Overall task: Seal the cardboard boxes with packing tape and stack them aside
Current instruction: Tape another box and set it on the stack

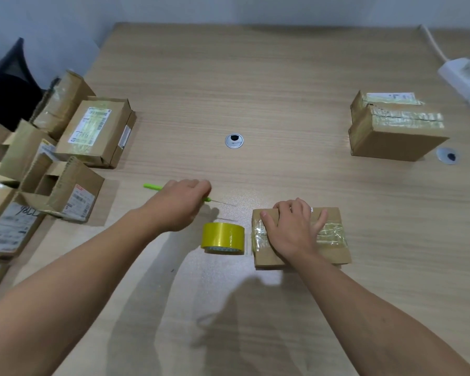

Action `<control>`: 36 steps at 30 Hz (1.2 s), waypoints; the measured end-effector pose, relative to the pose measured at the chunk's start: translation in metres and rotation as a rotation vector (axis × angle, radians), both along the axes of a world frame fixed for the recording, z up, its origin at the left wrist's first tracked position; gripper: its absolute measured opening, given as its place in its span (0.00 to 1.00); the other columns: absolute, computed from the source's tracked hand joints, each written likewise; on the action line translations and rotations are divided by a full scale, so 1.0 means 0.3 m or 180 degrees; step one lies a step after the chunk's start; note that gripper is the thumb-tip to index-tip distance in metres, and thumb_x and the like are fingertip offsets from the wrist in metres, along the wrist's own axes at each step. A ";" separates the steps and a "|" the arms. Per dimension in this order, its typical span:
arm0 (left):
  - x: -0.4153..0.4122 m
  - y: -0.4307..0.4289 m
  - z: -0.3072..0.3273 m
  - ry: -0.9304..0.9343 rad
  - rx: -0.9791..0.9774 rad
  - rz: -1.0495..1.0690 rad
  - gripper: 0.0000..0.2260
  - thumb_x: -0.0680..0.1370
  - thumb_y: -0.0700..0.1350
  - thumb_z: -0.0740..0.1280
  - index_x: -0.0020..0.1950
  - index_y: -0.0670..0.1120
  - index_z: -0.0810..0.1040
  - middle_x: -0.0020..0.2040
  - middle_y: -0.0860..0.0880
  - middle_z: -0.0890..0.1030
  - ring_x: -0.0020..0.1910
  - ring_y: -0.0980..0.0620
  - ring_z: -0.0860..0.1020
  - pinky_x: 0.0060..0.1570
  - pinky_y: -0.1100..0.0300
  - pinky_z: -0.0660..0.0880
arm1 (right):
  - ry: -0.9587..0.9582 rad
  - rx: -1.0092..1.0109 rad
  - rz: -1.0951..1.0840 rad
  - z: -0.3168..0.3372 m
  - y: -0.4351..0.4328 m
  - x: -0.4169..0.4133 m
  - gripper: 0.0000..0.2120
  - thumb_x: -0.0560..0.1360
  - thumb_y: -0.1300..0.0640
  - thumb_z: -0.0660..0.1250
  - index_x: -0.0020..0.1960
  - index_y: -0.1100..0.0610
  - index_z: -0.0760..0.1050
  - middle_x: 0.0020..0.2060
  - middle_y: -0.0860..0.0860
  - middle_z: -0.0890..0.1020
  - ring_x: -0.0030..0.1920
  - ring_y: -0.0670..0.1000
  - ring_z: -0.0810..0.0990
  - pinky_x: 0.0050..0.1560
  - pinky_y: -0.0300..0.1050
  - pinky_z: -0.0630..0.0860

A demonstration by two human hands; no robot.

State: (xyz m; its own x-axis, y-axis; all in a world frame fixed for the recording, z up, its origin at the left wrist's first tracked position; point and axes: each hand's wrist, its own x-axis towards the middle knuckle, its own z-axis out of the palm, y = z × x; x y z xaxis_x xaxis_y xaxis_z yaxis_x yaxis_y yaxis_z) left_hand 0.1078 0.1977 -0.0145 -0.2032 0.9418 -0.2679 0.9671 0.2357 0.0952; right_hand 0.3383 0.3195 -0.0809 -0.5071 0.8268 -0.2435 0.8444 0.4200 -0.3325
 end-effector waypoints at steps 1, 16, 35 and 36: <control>0.019 0.017 0.031 0.0159 -0.0057 -0.0354 0.05 0.82 0.45 0.58 0.58 0.48 0.68 0.54 0.49 0.76 0.54 0.44 0.73 0.50 0.52 0.63 | -0.0005 -0.0012 0.0003 0.001 0.000 0.001 0.21 0.82 0.37 0.53 0.65 0.47 0.73 0.67 0.46 0.71 0.76 0.49 0.56 0.73 0.68 0.37; 0.163 0.139 0.031 0.0880 -0.0263 -0.1725 0.09 0.80 0.48 0.60 0.59 0.49 0.70 0.53 0.50 0.78 0.54 0.46 0.73 0.58 0.53 0.63 | -0.0008 -0.0005 -0.0004 0.004 -0.003 0.000 0.21 0.82 0.37 0.52 0.66 0.47 0.72 0.67 0.46 0.70 0.76 0.49 0.54 0.73 0.67 0.35; 0.190 0.177 -0.001 0.0933 -0.0224 -0.1634 0.10 0.82 0.47 0.58 0.63 0.49 0.70 0.55 0.49 0.78 0.56 0.46 0.72 0.59 0.53 0.63 | 0.0001 0.0022 -0.0029 -0.006 -0.001 -0.003 0.22 0.82 0.36 0.52 0.66 0.47 0.73 0.67 0.47 0.70 0.76 0.49 0.56 0.73 0.67 0.34; 0.189 0.177 -0.002 0.0920 -0.0205 -0.1632 0.10 0.82 0.46 0.58 0.63 0.49 0.70 0.54 0.49 0.78 0.56 0.46 0.72 0.60 0.53 0.63 | 0.0015 0.0018 -0.0034 -0.006 -0.001 -0.004 0.22 0.82 0.36 0.53 0.66 0.47 0.73 0.68 0.47 0.70 0.76 0.49 0.56 0.73 0.67 0.34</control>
State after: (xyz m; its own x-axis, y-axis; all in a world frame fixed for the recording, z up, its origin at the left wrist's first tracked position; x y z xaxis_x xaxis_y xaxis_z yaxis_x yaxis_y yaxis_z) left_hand 0.1645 0.2510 -0.0151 0.2002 0.9227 -0.3294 0.9438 -0.2719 -0.1881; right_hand 0.3371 0.3191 -0.0827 -0.4993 0.8335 -0.2366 0.8473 0.4129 -0.3340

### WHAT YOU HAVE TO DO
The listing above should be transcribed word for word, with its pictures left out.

### ANSWER SPACE
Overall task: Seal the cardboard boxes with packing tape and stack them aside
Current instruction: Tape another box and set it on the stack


Action `<control>`: 36 steps at 30 Hz (1.2 s), waypoints; the measured end-effector pose, relative to the pose measured at the chunk's start: translation in metres and rotation as a rotation vector (axis × angle, radians), both along the axes of a world frame fixed for the recording, z up, its origin at the left wrist's first tracked position; gripper: its absolute measured opening, given as its place in its span (0.00 to 1.00); the other columns: absolute, computed from the source's tracked hand joints, each written likewise; on the action line translations and rotations are divided by a full scale, so 1.0 means 0.3 m or 180 degrees; step one lies a step after the chunk's start; note that gripper is the thumb-tip to index-tip distance in metres, and thumb_x and the like are fingertip offsets from the wrist in metres, along the wrist's own axes at each step. A ";" separates the steps and a "|" the arms. Per dimension in this order, its typical span:
arm0 (left):
  - x: -0.4153..0.4122 m
  - y: -0.4307..0.4289 m
  - z: -0.3072..0.3273 m
  - ry: -0.9304..0.9343 rad
  - rx: -0.9791..0.9774 rad
  - rz: -1.0495..1.0690 rad
  - gripper: 0.0000..0.2260
  - thumb_x: -0.0680..0.1370
  - thumb_y: -0.0700..0.1350
  - thumb_z: -0.0740..0.1280
  - index_x: -0.0020..0.1950
  - index_y: -0.0670..0.1120
  - index_z: -0.0810..0.1040
  - middle_x: -0.0020..0.2040
  - middle_y: -0.0860..0.0880
  - middle_z: -0.0890..0.1030
  - ring_x: -0.0020..0.1910
  - ring_y: -0.0980..0.0620
  - ring_z: -0.0860..0.1020
  - pinky_x: 0.0060..0.1570
  - pinky_y: -0.1100..0.0300
  - pinky_z: -0.0660..0.0880
arm1 (right):
  - ry: -0.9587..0.9582 rad
  - rx: -1.0092..1.0109 rad
  - rz: -1.0951..1.0840 rad
  - z: -0.3168..0.3372 m
  - y: -0.4351..0.4328 m
  - x: -0.4169..0.4133 m
  - gripper: 0.0000..0.2120
  - thumb_x: -0.0560..0.1360
  - thumb_y: -0.1300..0.0640
  - thumb_z: -0.0660..0.1250
  - index_x: -0.0020..0.1960
  - index_y: -0.1100..0.0610
  - index_z: -0.0760..0.1050
  - middle_x: 0.0020..0.2060
  - middle_y: -0.0860..0.0860
  - middle_z: -0.0890..0.1020
  - ring_x: -0.0030..0.1920
  - ring_y: -0.0670..0.1000
  - ring_z: -0.0810..0.0990
  - pinky_x: 0.0050..0.1560
  - pinky_y: -0.0300..0.1050
  - pinky_z: -0.0630..0.0860

A demonstration by two human hands; no robot.

State: (xyz m; its own x-axis, y-axis; all in a world frame fixed for the recording, z up, its origin at the left wrist's first tracked position; point and axes: each hand's wrist, its own x-axis towards the middle knuckle, its own z-axis out of the palm, y = z × x; x y z xaxis_x xaxis_y xaxis_z yaxis_x yaxis_y yaxis_z) left_hand 0.1078 0.1977 -0.0145 -0.2032 0.9418 -0.2679 0.9671 0.2357 0.0952; right_hand 0.3383 0.3195 -0.0809 -0.5071 0.8268 -0.2435 0.8444 0.4200 -0.3325
 end-effector waypoints at steps 1, 16, 35 and 36: <control>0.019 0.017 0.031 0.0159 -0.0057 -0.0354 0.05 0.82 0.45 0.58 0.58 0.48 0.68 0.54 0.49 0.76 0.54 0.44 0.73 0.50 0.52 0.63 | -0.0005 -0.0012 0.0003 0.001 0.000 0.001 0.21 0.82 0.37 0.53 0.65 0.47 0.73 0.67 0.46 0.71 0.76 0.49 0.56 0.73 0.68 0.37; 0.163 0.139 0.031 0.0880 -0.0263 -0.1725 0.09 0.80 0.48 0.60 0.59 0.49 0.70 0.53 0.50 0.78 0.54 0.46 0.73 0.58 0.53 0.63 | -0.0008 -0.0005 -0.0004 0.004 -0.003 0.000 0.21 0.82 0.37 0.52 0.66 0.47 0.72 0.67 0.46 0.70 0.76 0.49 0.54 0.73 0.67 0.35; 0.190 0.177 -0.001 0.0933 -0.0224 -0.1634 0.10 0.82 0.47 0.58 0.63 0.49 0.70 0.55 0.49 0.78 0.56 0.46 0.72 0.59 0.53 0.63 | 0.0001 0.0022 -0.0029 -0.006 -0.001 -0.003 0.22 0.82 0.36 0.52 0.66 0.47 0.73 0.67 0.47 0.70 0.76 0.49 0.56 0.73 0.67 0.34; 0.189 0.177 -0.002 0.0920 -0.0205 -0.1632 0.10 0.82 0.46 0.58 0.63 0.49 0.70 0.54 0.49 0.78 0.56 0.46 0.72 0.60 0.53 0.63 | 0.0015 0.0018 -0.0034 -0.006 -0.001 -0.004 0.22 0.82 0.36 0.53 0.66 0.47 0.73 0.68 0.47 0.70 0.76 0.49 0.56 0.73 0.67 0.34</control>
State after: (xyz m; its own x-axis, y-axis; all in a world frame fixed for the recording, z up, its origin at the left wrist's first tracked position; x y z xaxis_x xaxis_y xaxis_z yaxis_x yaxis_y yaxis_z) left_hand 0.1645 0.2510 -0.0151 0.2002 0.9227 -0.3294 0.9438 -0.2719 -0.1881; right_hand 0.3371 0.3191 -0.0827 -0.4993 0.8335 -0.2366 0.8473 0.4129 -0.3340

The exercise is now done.